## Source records
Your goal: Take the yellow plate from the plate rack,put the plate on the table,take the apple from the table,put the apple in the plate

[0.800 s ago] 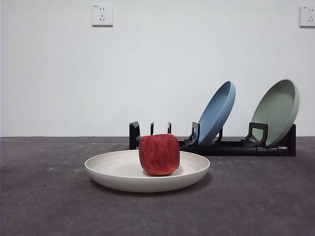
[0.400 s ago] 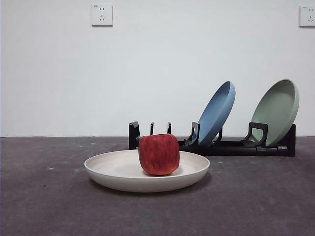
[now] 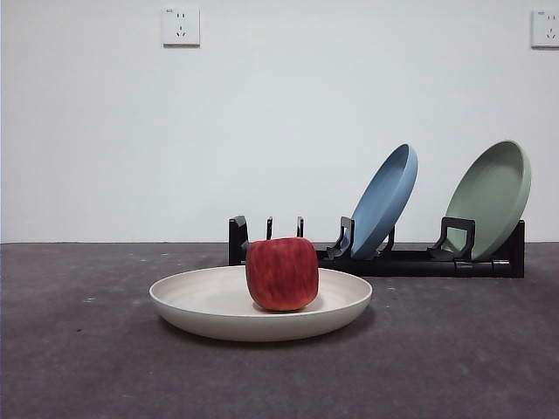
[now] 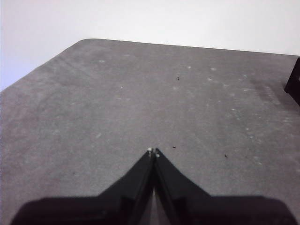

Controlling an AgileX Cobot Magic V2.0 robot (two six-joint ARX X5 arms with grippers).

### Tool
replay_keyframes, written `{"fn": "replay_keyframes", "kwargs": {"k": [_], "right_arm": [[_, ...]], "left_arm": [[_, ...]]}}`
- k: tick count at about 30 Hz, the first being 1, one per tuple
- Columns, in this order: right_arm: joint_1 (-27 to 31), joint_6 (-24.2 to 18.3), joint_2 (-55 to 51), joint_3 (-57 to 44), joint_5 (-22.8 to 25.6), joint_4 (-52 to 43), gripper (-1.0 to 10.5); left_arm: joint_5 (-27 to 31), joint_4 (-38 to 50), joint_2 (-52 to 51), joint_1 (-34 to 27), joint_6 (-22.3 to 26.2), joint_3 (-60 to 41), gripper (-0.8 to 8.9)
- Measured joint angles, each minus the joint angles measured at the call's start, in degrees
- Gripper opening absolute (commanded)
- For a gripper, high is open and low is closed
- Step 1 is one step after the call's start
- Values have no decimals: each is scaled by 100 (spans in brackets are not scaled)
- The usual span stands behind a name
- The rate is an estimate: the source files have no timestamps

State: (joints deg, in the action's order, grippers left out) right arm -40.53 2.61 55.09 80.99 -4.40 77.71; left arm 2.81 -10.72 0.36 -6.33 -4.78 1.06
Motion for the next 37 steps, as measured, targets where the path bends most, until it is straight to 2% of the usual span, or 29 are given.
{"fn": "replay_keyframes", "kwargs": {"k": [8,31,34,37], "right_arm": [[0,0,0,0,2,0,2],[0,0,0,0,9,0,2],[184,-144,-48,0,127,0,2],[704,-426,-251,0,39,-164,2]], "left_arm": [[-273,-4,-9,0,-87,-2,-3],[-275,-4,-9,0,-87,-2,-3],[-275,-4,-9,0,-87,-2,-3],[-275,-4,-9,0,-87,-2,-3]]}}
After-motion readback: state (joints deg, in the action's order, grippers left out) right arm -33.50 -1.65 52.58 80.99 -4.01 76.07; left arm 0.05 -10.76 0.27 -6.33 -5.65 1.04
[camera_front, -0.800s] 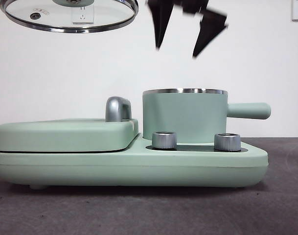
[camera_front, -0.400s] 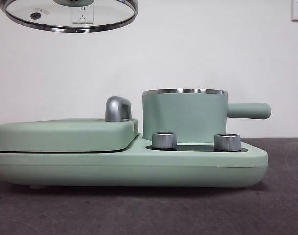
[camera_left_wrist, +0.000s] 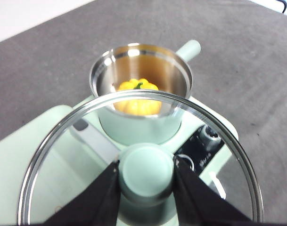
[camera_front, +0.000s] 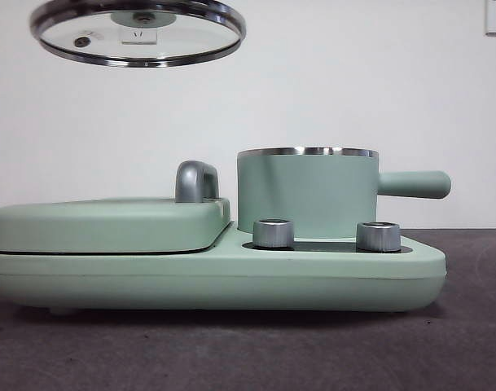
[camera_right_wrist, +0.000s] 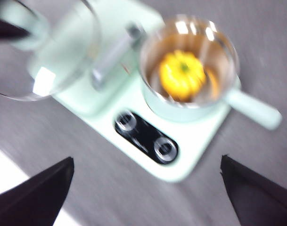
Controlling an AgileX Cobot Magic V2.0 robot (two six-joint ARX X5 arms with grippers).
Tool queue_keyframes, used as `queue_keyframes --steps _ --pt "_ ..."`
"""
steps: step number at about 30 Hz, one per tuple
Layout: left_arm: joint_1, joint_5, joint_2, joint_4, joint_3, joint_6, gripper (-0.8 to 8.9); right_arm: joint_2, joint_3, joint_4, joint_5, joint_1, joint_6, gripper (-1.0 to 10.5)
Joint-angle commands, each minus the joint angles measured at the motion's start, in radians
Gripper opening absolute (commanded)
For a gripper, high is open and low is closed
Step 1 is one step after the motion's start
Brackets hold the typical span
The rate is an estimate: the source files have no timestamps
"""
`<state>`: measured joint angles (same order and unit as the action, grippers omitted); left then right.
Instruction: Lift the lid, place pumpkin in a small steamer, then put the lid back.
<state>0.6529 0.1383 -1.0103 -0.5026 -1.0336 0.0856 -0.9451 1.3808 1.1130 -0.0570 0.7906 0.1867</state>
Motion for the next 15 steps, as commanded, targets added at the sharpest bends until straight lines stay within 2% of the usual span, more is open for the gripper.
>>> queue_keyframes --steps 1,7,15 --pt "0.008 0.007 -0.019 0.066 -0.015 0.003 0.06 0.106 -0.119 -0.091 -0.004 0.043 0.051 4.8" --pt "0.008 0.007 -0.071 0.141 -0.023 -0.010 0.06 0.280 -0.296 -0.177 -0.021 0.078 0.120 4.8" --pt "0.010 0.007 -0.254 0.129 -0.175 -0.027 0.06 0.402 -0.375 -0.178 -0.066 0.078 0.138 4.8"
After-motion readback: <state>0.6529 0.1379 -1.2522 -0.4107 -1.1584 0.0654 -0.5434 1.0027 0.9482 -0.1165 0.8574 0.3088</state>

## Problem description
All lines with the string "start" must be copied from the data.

## Response box
- Measured joint angles, each minus the joint angles measured at the call's start, in degrees
- Step 1 is one step after the call's start
Joint-angle commands, each minus the joint angles measured at the motion's start, in radians
Step 1 is one step after the motion's start

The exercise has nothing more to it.